» **Work task**:
Exclude images, then output the remaining data verbatim.

» **Provided records**:
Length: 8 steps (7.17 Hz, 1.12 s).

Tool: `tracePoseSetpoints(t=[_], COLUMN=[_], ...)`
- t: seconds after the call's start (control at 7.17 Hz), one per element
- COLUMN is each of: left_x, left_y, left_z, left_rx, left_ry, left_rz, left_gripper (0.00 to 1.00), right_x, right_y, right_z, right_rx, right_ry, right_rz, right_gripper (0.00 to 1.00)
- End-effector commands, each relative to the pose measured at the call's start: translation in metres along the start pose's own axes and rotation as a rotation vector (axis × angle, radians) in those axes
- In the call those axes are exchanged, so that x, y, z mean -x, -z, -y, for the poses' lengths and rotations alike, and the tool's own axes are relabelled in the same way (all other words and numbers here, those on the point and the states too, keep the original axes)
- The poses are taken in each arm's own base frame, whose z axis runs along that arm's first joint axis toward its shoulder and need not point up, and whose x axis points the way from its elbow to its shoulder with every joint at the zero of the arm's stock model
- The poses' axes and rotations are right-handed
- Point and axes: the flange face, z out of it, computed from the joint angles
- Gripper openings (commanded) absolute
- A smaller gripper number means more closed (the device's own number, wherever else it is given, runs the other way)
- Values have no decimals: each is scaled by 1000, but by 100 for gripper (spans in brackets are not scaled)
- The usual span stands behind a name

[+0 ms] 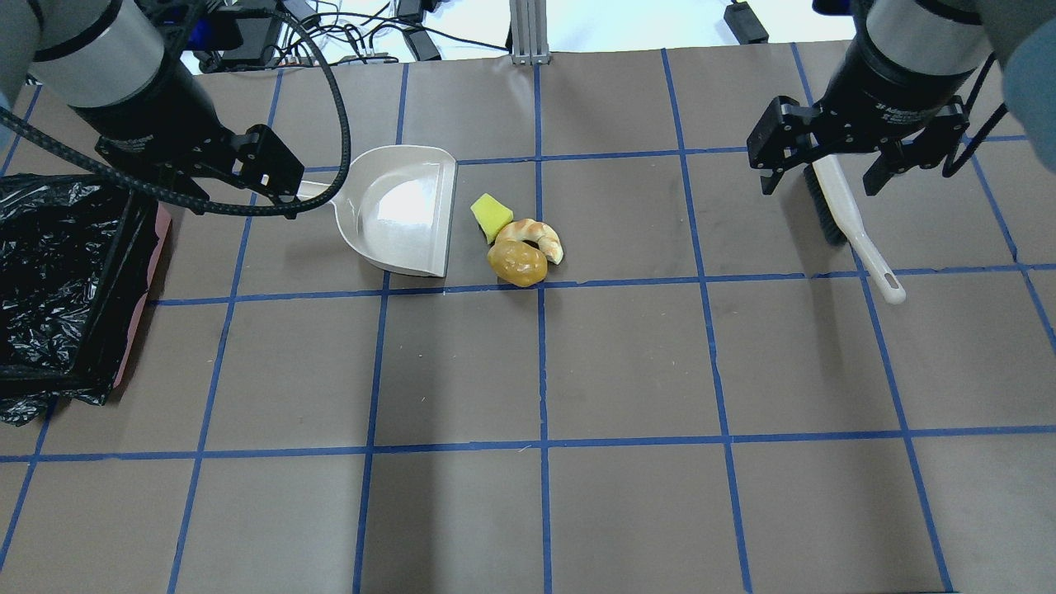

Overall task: Sweep and dump trash into bin
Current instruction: 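Grasp the white dustpan handle with the left gripper while the right grasps the brush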

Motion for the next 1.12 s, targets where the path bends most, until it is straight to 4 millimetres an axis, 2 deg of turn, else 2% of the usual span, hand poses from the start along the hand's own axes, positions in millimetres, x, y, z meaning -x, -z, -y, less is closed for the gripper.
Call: tracePoseSetpoints(t=[0.0,0.14,0.28,0.42,0.7,0.98], left_x=[3,11,16,22,56,85], left_y=[4,-3,-13,-19,-46,-84], left_z=[2,9,16,27,53,78], left_rx=[-29,-15,1,-21,1,46], left_ry=[3,-44,-150,-257,-474,-663], left_rz=[11,9,6,15,10,-12], left_gripper=[98,97,97,97,98,100], right_x=[0,-4,-12,-36,-104,-129], right_y=[-7,-30,-62,-88,-142,-173], right_z=[7,17,34,52,83,107], right_rx=[0,53,115,164,264,242], right_ry=[11,7,13,-2,9,101], right_rz=[6,-10,-11,-12,-7,-82], right_gripper=[100,100,100,100,100,99])
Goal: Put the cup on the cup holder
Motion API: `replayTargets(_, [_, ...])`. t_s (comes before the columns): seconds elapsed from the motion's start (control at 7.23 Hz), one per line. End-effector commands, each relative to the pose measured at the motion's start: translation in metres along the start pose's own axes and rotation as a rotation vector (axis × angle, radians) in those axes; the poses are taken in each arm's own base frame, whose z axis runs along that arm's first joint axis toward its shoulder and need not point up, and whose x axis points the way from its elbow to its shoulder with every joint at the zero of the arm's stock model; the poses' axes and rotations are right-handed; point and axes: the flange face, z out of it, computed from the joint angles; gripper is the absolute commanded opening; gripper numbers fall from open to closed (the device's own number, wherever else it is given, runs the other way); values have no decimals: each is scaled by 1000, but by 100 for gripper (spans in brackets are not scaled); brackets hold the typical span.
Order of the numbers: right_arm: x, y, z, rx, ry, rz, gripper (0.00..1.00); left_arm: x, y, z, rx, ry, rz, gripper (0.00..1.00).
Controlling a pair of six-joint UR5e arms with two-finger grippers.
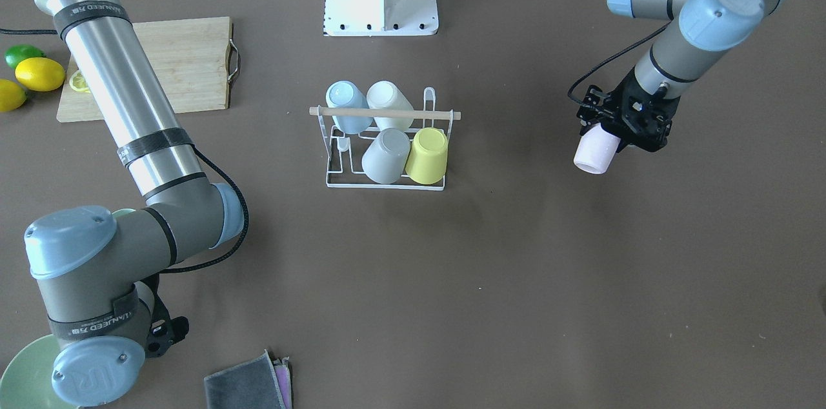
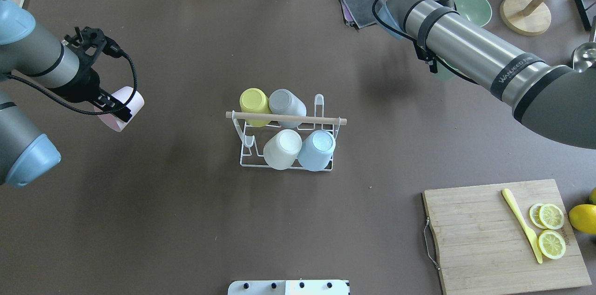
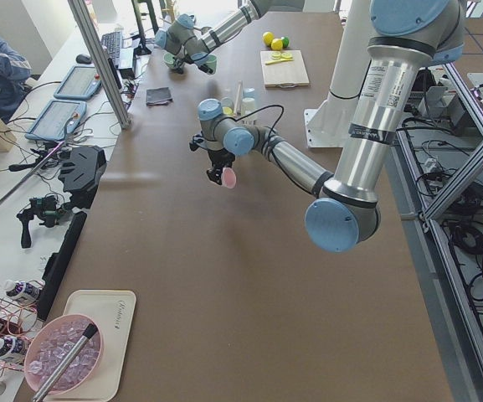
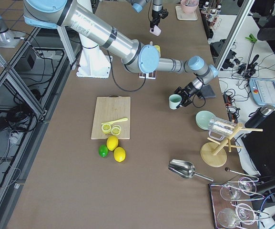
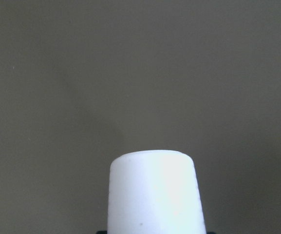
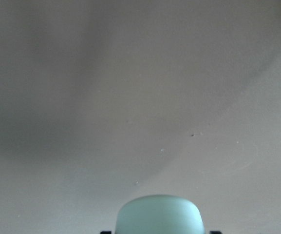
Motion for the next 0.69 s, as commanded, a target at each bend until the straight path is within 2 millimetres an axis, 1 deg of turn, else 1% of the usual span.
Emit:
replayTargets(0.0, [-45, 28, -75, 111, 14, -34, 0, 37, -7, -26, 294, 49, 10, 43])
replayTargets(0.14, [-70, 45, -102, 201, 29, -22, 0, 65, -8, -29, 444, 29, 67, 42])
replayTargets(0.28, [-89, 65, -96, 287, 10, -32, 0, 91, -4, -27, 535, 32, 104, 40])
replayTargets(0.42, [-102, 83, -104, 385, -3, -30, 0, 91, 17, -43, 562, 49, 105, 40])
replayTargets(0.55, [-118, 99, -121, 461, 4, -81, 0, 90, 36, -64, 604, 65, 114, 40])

» **Solution**:
Length: 8 steps (7.17 Hz, 1.12 s).

Tool: `tracePoseSetpoints(t=[_], COLUMN=[_], ...)`
- t: seconds after the call's start (control at 7.17 Hz), one per element
- COLUMN is each of: left_x, left_y, left_z, left_rx, left_ry, left_rz, left_gripper (0.00 to 1.00), right_x, right_y, right_z, right_rx, right_ry, right_rz, right_gripper (0.00 to 1.00)
- End-effector commands, each relative to the pose measured at the call's start: translation in metres along the start pose's own axes and rotation as a rotation vector (axis × angle, radians) in those axes
- In the call those axes are exchanged, so that x, y, z mean -x, -z, -y, for the poses' lengths and rotations alike, and the tool's own axes are relabelled in the same way (all other words and numbers here, those on the point and the states too, keep the original axes)
- The poses are taken in each arm's own base frame, whose z axis runs along that arm's first joint axis toward its shoulder and need not point up, and whose x axis points the way from its elbow to its shoulder with every joint at the zero of the arm's stock model
- The poses' axes and rotations are right-handed
- Point and axes: the flange face, z out of it, computed from the joint angles
- Gripper openings (commanded) absolute
- A smaller gripper number means more closed (the device's own number, wherever else it is given, runs the other way)
- Values have no decimals: each is scaled by 1000, but by 100 for gripper (spans in brackets are not scaled)
- The usual span stands behind a name

[+0 ms] 

Overall task: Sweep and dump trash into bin
Current instruction: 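Grasp the white dustpan handle with the left gripper while the right grasps the brush
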
Motion for the next 1.12 s, targets where the path bends most, until it is straight to 4 millimetres an axis, 2 deg of turn, else 2% of the usual span, hand poses from the start along the hand's own axes, positions in millimetres, x, y, z meaning -x, -z, -y, less is closed for the gripper.
Call: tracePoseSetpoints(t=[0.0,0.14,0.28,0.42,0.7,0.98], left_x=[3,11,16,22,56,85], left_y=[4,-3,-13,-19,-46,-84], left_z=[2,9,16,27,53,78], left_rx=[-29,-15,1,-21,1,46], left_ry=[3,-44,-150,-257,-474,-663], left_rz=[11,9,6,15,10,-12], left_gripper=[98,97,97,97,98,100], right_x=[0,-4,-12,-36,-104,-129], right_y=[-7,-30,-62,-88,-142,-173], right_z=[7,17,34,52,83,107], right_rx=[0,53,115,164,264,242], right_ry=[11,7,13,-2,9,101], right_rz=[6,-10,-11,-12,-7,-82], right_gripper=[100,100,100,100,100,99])
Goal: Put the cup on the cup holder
Motion API: `replayTargets(_, [_, ...])`. t_s (comes before the columns): seconds elapsed from the motion's start (control at 7.23 Hz), one per line. End-effector commands, each relative to the pose measured at the motion's start: translation in metres along the start pose's own axes and rotation as a rotation vector (axis × angle, radians) in those axes; the poses are taken in each arm's own base frame, whose z axis runs along that arm's first joint axis toward its shoulder and need not point up, and whose x axis points the way from its elbow to its shoulder with every joint at the zero of the arm's stock model; the poses' axes and rotations are right-handed; point and axes: the flange face, z out of it, computed from the joint angles; gripper is the absolute commanded opening; gripper numbers fall from open to closed (the device's own number, wherever else it is given, runs the other way); values have no decimals: each is scaled by 1000, but by 100 for gripper (spans in brackets are not scaled); brackets hold the typical span.
Order of the numbers: right_arm: x, y, z, rx, ry, rz, gripper (0.00..1.00); left_arm: x, y, z, rx, ry, rz, gripper (0.00..1.00).
Controlling a pair of six-joint UR5e arms with two-finger grippers.
Motion for the next 0.69 s, as commanded, a target at each bend until the straight path is within 2 millimetres an axis, 1 deg of turn, else 1% of the usual span.
Emit:
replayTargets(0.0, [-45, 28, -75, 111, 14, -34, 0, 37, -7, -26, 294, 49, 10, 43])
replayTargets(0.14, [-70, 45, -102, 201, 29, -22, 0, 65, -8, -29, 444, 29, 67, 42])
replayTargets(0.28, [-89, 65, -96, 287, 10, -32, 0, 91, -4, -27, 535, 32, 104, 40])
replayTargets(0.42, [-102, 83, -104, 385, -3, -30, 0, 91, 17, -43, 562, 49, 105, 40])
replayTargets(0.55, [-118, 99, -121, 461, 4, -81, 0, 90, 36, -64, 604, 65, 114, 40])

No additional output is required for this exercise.